Thursday, March 24, 2005

On HIV/AIDS and the Success of the ABC Strategy:
GE M 05:03:23a


On the Let's Talk programme, we sometimes let remarks stand without direct rebuttal; especially if the programme as a whole provides adequate balance. However, if such remarks are later sliced out of context and presented publicly as the bottom line on the topic, a few balancing words are then quite in order.

Regrettably, such a corrective is plainly now needed on the topic of the Church's morally based stance on the HIV/AIDS global epidemic and on the related success of Uganda's ABC campaign.

First, let us hear Moses on why biblical morality "works":

". . . what does the LORD your God ask of you but to fear the LORD your God, to walk in all his ways, to love him, to serve the LORD your God with all your heart and with all your soul, and to observe the LORD's commands and decrees that I am giving you today for your own good?" [Deut. 10:12 - 13]

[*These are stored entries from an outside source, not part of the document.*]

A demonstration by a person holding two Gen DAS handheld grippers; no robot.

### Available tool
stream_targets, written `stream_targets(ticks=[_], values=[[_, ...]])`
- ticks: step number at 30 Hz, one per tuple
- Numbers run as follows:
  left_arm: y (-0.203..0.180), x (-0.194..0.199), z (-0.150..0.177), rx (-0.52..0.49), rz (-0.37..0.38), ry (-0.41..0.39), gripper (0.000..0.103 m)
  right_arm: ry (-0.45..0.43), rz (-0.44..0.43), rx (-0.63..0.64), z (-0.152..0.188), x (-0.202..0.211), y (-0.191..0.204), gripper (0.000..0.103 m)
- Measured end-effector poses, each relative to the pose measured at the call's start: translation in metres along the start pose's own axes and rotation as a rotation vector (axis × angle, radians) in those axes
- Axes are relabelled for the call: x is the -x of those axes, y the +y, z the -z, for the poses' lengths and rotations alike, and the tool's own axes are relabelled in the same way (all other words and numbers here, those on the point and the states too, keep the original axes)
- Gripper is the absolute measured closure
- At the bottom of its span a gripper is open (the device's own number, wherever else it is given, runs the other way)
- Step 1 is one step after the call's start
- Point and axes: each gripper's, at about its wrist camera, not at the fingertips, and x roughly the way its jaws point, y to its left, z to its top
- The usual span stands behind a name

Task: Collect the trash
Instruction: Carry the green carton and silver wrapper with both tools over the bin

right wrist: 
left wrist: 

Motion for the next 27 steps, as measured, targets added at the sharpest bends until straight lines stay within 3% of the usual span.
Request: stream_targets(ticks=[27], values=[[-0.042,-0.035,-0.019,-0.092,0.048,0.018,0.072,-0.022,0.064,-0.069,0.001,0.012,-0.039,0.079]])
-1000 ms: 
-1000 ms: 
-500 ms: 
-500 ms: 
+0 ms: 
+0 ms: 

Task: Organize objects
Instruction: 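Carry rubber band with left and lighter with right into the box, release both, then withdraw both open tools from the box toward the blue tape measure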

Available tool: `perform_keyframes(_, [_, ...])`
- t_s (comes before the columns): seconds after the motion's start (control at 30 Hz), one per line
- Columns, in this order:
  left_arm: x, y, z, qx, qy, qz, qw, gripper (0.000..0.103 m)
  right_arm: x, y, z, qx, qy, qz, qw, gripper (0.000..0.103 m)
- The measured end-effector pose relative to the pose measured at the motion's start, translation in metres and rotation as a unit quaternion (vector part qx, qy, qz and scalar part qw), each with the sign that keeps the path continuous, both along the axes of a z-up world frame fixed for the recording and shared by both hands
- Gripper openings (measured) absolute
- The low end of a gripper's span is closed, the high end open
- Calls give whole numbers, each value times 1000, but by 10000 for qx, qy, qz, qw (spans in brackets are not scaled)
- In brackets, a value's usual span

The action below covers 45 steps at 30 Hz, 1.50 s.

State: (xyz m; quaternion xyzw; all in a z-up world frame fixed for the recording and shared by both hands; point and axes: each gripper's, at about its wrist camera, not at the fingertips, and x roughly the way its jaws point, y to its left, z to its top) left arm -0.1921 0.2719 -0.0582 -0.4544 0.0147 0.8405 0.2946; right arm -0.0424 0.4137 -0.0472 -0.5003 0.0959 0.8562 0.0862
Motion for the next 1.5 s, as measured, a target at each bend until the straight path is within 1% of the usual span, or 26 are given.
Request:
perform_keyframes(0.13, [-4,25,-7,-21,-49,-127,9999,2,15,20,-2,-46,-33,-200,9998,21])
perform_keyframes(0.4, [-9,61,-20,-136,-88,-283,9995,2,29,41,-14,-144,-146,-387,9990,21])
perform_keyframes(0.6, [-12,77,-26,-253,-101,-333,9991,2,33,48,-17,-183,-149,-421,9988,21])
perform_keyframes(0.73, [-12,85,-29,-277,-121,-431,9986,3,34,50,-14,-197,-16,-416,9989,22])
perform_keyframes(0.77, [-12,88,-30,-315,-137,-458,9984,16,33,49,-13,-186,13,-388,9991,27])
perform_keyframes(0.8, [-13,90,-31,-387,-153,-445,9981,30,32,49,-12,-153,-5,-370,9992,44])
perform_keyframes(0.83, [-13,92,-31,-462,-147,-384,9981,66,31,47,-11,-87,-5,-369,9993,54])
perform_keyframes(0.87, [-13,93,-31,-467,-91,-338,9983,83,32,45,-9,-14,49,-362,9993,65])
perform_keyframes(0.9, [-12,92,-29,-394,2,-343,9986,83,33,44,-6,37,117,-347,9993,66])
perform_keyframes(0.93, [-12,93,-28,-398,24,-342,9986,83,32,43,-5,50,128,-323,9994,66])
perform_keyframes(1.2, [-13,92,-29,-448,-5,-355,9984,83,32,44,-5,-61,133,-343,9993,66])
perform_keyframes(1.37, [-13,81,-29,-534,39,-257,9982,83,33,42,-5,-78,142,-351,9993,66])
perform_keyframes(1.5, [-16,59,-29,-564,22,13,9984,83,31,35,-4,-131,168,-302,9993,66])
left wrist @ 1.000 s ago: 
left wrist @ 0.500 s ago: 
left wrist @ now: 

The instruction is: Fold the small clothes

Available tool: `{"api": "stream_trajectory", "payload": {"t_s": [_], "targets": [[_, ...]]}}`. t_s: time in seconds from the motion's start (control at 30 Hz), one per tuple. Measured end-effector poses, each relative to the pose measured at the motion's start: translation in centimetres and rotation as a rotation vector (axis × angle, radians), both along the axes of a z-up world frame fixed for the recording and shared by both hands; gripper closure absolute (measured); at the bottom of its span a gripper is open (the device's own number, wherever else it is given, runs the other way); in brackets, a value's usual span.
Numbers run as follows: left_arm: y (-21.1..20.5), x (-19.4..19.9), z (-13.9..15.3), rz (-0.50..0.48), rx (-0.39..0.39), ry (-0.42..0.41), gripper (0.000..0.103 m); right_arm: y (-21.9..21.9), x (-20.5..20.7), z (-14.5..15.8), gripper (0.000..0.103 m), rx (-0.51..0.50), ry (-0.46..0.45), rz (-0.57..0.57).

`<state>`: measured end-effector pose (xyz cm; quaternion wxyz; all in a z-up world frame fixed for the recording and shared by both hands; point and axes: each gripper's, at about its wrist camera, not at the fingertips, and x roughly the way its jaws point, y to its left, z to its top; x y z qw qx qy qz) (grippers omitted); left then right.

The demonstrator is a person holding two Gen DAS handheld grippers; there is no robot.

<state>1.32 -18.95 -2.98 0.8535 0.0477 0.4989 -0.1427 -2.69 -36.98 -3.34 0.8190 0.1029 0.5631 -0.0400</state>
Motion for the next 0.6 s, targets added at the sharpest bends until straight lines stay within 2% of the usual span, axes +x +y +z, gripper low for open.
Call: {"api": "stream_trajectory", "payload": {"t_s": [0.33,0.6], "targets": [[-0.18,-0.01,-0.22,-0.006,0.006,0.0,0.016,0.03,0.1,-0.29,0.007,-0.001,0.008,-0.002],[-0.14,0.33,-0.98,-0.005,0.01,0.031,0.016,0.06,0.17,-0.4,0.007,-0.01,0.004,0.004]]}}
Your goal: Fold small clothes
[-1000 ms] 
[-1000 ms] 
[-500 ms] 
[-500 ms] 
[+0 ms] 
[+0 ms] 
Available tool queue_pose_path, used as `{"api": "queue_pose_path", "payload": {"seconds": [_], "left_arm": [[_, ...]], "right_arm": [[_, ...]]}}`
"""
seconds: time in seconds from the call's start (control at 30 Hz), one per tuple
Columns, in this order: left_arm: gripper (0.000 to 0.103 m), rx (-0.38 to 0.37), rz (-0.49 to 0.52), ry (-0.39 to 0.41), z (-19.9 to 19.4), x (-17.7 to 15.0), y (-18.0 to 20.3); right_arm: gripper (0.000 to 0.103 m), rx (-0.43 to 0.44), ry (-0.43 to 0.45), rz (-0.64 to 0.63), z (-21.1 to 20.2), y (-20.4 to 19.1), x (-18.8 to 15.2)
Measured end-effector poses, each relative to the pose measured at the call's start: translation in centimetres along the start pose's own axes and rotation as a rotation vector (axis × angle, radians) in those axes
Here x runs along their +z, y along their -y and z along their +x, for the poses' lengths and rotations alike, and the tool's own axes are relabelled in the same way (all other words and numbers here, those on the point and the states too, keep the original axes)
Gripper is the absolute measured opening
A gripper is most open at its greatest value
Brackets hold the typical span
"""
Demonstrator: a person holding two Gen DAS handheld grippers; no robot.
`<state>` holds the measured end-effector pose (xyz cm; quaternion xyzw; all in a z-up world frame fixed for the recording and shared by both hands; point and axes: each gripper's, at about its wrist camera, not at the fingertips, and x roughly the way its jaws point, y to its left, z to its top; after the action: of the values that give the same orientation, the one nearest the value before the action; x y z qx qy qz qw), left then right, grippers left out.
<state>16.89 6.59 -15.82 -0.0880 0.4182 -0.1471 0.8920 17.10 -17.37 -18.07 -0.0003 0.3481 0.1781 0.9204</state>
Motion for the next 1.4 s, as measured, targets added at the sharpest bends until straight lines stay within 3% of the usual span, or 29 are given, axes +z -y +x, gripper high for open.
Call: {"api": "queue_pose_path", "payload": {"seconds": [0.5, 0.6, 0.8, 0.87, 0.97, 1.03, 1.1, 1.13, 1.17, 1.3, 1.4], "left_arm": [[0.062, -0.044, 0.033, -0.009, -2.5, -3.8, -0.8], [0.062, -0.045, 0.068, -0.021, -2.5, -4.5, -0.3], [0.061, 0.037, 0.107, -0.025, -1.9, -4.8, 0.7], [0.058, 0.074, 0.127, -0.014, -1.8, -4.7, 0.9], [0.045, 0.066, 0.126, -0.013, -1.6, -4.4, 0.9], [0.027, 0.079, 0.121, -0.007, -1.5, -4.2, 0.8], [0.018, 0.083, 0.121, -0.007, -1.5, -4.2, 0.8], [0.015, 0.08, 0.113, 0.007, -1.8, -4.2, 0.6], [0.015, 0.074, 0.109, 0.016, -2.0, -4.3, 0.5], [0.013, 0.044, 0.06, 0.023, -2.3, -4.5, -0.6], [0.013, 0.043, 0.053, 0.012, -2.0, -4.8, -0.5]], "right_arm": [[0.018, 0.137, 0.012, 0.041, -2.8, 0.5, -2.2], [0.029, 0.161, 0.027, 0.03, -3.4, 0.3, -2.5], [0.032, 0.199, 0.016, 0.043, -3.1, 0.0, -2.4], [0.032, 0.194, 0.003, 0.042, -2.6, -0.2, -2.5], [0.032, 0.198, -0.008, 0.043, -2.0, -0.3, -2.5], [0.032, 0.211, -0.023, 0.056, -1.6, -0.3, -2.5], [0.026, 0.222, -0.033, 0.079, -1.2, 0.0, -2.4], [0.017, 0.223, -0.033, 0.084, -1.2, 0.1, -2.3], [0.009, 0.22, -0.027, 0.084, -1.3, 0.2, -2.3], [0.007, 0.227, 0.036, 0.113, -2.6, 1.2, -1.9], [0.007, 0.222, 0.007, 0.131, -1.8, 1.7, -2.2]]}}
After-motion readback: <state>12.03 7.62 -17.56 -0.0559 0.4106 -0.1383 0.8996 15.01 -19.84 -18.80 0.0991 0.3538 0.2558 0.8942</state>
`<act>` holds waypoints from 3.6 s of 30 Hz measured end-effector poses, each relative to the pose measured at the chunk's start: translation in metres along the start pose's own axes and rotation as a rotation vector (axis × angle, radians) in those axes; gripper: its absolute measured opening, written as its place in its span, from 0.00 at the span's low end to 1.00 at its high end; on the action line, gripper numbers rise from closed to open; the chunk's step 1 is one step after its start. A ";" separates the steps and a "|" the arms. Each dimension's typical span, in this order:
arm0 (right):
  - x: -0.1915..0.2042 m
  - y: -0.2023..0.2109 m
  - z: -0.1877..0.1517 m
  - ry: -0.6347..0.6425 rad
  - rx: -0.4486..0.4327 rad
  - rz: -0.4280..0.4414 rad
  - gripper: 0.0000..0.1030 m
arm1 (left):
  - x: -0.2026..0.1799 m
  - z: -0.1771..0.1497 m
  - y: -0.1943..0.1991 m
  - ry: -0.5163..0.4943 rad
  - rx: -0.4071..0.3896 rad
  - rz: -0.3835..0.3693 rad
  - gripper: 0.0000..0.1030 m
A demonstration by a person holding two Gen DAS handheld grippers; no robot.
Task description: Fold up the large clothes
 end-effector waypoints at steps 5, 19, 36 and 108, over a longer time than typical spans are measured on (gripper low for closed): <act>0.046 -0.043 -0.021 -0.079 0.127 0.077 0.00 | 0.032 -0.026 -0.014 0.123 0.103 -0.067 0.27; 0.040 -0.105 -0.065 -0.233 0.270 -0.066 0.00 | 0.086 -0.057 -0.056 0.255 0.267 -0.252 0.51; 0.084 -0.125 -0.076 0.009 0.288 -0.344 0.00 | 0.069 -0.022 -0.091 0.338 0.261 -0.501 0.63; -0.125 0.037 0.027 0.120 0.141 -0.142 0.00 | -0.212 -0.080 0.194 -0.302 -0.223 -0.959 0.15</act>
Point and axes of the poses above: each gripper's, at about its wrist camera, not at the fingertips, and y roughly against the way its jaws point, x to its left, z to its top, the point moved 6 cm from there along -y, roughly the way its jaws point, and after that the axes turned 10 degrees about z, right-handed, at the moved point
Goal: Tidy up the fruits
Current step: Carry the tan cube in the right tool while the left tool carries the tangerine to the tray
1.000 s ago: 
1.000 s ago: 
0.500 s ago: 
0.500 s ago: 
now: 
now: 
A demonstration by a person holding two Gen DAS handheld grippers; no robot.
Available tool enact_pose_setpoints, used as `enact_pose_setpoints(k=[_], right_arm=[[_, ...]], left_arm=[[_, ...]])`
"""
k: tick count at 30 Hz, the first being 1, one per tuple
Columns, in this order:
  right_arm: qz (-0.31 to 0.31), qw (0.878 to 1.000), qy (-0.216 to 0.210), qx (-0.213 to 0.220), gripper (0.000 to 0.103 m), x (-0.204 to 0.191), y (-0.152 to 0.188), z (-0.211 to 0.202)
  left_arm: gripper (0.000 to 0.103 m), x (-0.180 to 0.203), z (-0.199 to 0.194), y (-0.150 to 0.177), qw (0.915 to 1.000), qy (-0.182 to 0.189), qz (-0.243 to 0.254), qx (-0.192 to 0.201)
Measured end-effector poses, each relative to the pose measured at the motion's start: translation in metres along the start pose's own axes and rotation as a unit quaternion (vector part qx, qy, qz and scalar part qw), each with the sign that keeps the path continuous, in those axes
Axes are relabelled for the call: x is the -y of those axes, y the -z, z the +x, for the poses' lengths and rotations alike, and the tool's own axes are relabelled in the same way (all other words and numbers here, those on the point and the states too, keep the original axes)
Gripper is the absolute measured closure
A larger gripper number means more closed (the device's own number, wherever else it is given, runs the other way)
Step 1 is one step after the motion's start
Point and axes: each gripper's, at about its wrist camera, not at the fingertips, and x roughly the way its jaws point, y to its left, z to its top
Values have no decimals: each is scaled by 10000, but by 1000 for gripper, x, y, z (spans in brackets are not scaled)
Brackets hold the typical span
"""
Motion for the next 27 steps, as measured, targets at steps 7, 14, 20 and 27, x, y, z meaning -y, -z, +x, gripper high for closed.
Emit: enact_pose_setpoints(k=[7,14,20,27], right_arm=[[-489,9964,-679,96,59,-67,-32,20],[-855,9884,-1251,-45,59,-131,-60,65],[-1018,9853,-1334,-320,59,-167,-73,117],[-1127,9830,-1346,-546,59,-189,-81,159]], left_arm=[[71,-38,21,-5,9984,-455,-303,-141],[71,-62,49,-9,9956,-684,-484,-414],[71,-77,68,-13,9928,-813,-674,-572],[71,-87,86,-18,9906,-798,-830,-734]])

So, Heb 13:4 -- "marriage should be honoured by all, and the marriage bed kept pure, for God will judge the adulterer and all the sexually immoral" -- should be seen in that light: our Creator's commands are meant to protect and bless us and our community, so ignoring them can have sadly devastating consequences for us, for our loved ones, and for the wider community.

But, equally, as Jesus pointed out: none of us is without sin, so instead of throwing stones at one another, each of us should ask God to help us take the planks out of our own eyes and reach out a helping or comforting hand. [Jn 7:53 - 8:11, Matt 7:1 - 5.]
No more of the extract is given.